__Task directions__: What lines of the data include the string "camera"? Copy them all.

__Data for the task__:
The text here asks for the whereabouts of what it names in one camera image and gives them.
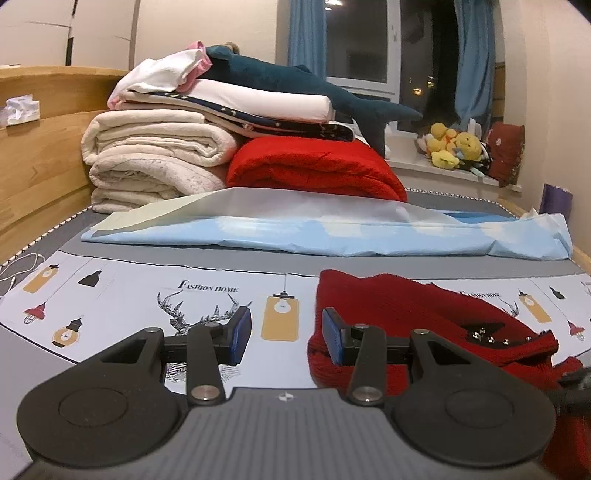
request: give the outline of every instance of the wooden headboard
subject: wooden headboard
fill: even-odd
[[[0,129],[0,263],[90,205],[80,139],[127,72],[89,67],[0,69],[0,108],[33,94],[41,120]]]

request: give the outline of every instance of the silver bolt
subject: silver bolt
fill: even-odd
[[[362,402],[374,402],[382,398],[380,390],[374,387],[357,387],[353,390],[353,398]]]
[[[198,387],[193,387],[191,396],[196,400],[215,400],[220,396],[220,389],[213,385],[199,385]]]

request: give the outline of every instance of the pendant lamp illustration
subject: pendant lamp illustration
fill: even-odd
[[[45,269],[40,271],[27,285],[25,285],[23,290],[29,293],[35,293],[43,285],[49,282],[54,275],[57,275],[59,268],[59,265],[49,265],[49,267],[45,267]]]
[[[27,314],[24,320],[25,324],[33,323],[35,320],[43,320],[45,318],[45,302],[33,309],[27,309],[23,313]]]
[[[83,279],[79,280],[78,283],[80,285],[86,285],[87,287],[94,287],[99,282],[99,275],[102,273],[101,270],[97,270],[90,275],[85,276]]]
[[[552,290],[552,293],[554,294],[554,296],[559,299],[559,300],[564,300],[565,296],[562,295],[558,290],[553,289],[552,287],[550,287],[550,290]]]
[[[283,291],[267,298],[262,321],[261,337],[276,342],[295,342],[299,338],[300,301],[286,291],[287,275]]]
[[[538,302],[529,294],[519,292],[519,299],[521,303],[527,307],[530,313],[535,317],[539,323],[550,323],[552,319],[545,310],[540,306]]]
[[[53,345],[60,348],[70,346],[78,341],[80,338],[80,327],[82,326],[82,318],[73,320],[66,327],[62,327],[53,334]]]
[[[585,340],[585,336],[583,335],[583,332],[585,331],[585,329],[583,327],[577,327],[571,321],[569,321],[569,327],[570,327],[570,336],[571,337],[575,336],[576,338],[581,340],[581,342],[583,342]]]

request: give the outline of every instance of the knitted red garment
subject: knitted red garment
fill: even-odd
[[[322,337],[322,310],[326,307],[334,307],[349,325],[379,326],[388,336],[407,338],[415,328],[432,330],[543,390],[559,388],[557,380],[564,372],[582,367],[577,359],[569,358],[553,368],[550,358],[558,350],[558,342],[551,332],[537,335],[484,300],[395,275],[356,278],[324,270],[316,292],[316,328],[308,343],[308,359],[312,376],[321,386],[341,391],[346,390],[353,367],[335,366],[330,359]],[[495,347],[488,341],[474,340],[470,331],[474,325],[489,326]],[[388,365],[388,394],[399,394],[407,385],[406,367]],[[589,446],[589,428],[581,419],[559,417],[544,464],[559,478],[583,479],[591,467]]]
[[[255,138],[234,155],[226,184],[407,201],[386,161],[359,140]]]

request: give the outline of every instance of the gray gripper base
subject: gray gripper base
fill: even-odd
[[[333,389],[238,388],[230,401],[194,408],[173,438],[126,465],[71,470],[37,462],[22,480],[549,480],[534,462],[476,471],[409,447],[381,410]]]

---

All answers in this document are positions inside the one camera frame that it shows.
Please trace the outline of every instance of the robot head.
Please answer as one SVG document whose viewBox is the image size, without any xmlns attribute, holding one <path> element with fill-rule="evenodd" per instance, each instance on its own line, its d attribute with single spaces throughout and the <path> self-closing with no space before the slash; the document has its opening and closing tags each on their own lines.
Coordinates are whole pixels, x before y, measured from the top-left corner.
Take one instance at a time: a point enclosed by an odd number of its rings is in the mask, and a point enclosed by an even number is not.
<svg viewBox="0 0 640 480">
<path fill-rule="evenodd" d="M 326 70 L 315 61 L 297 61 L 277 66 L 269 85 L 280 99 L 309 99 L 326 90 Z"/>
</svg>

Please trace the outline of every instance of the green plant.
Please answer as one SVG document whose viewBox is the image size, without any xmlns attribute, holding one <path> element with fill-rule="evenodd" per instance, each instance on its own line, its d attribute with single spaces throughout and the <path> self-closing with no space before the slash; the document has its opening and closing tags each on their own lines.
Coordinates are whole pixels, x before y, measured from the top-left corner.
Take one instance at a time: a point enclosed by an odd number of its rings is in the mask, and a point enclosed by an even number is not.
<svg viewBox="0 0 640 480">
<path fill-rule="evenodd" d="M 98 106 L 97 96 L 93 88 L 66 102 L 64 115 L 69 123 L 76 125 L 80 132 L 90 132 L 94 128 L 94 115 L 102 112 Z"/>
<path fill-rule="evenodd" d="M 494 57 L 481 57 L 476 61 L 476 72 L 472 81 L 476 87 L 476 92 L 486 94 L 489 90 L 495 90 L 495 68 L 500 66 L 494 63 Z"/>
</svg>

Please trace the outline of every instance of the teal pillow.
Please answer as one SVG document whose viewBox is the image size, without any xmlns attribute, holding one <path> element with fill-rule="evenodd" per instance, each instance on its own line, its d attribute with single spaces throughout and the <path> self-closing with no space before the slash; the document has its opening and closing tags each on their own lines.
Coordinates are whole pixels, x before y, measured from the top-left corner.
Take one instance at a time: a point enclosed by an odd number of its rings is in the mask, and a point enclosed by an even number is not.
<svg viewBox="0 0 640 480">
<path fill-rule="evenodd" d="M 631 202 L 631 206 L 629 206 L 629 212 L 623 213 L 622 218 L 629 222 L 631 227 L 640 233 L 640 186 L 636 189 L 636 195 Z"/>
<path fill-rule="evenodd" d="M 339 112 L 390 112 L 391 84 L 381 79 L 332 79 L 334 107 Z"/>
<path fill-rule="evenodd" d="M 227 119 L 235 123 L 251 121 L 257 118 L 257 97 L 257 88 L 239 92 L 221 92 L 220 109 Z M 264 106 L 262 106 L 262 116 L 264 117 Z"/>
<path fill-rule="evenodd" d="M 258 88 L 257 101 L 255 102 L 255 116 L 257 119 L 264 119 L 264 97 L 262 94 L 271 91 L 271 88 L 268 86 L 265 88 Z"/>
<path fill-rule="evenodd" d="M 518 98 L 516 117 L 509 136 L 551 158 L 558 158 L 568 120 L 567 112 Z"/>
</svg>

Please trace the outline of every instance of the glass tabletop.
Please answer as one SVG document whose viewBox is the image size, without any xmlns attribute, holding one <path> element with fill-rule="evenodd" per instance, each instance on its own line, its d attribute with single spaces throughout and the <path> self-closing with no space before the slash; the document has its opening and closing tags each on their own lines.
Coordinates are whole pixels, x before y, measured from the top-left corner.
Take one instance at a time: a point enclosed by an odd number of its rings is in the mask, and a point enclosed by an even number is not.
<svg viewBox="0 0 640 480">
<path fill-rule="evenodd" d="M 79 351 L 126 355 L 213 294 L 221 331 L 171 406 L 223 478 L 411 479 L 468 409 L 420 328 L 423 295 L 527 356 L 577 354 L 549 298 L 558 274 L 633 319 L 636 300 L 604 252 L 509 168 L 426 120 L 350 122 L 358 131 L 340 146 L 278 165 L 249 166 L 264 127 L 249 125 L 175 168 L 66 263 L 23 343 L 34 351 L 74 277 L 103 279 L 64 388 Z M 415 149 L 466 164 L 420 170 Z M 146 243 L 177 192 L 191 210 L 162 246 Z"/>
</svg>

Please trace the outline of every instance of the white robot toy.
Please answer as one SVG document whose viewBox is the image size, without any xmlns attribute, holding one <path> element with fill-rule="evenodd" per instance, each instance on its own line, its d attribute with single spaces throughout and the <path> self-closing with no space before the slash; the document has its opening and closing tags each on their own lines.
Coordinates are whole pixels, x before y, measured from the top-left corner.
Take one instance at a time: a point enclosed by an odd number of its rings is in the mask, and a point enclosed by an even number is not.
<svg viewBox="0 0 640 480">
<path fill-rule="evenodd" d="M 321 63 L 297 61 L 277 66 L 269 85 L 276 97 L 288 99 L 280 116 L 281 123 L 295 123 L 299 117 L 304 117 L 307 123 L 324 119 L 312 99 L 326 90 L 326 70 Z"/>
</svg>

__Solution__:
The text here asks for the whereabouts of what it names in one camera image and gives them.
All answers in this document are positions inside the one camera frame that it shows.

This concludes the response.